The SITEMA Safety Catcher works in similar fashion. If hydraulic or pneumatic system pressure fails, or if a rope, chain, belt or toothed drive breaks, the SITEMA Safety Catcher prevents the load from crashing down at any position of the descent. Better yet, the system is "self-intensifying", so that as downward force increases, so too does the Safety Catcher's clamping force.
Here's how it works
1.) A cylinder rod is mounted to the top of the platen extending through the press crown and the Sitema safety catcher housing (Figure 2). The safety catcher housing is securely fixed to the machine crown/frame and surrounds the rod which is free to move during normal operation.
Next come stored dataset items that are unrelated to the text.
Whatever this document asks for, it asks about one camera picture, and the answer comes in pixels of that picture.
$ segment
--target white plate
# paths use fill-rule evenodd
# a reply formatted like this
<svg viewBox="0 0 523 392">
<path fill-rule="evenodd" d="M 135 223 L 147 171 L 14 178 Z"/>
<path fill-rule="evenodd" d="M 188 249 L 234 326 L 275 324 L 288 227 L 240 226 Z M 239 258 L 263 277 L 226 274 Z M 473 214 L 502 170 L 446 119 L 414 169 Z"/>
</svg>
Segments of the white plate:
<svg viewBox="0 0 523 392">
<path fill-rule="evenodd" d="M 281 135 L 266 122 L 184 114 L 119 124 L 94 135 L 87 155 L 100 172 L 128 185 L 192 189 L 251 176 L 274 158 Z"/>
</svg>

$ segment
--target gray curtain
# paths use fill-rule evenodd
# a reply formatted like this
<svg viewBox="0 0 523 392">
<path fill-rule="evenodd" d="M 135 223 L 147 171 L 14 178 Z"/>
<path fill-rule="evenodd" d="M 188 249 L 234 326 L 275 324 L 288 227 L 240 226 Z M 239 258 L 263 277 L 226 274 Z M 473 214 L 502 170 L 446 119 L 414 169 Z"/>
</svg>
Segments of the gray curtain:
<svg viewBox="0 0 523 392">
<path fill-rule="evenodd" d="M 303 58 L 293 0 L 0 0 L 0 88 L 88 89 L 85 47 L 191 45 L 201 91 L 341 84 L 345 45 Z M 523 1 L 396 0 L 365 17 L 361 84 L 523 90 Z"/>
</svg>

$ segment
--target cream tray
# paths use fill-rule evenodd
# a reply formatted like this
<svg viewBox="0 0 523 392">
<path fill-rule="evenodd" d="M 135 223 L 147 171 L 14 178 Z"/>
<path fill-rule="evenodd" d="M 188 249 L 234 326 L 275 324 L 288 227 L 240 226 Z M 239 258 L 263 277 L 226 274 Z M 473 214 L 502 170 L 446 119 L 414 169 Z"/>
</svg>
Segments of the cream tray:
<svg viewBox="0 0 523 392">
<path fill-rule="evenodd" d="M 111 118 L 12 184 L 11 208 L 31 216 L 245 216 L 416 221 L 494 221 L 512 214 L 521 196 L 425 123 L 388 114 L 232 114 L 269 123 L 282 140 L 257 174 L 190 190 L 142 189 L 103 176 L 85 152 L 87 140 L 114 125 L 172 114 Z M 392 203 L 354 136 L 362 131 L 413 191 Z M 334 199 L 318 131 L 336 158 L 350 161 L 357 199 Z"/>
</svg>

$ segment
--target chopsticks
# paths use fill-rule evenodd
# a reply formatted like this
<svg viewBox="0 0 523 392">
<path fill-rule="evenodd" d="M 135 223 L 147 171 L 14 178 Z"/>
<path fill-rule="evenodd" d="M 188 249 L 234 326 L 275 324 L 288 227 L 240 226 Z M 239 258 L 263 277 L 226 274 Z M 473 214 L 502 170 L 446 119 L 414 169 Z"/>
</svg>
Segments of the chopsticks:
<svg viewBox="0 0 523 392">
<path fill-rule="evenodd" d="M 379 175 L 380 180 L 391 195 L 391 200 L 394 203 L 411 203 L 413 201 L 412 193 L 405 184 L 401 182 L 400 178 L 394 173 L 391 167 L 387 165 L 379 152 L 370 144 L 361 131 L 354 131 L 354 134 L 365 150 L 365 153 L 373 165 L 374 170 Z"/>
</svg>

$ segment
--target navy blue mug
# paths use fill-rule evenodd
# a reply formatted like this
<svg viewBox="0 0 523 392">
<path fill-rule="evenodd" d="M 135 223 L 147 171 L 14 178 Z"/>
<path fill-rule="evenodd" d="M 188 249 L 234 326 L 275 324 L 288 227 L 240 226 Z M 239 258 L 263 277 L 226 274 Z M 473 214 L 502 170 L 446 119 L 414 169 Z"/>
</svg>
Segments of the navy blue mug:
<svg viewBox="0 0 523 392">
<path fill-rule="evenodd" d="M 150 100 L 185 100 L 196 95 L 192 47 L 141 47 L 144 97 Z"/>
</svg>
Wedge shaped clamping jaws inside the housing are held with hydraulic or pneumatic pressure to keep the wedges in position so that the rod can move freely.
2.) This safety catcher instantly becomes effective when hydraulic or pneumatic pressure is lost or released. A spring causes the clamping jaws to firmly contact the rod. As a result, any downward movement of the rod initiates the "self-intensification" feature securing the load.
3.) Significantly, the energy of the falling or sinking load is used to apply additional clamping force if needed. In other words, "self-intensifying" friction created between the clamping jaws and the cylinder rod draws the jaws into their maximum clamping position after only a few millimeters of movement.
4.) If the load continues to increase, the safety catcher will continue to hold the rod in a fixed position until a pre-determined static holding force limit is exceeded — (approximately three-four times the retain force). Beyond that point, the safety catcher continues to safely hold the rod, with a braking action dissipating the kinetic energy of the falling mass while it continues to resist the downward movement of the platen.
5.) Only when hydraulic or pneumatic pressure is restored in conjunction with the equivalent reverse movement of the rod are the clamping wedges released, making the SITEMA Safety Catcher inherently failsafe.
SITEMA is "catching on" everywhere
From presses to large hydraulic elevators to stack loaders to machine tools — in almost any application where a large load is traveling and the potential for a catastrophic mechanical failure exists — SITEMA Safety Catchers have been applied successfully and in increasing numbers, as safety standards toughen around the world. They are available in a variety of sizes to meet most common press sizes, including the very largest.